Say how many lines in the entries contain "ring", giving only the number.
Data for review START
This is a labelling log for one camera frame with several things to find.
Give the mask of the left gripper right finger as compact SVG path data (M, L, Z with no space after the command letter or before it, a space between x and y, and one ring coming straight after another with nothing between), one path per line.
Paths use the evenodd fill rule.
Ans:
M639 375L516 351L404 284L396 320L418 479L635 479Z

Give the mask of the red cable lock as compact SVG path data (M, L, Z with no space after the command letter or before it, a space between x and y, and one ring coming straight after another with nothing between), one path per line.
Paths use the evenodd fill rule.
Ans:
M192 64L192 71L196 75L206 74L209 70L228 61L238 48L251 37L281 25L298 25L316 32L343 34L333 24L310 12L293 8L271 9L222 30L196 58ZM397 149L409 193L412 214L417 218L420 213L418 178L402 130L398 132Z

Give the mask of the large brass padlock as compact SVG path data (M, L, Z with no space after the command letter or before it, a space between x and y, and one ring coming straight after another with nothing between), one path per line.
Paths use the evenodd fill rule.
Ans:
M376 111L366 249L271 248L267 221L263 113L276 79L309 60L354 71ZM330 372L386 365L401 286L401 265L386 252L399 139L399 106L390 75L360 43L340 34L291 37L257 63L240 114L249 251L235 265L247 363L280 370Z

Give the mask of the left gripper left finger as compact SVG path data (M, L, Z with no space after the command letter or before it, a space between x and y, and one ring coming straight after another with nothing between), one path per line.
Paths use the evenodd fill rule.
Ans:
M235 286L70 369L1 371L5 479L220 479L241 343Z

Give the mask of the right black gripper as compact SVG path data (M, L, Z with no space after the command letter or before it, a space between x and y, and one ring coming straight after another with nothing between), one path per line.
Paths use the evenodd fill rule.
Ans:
Data for review END
▶ [Output of the exercise]:
5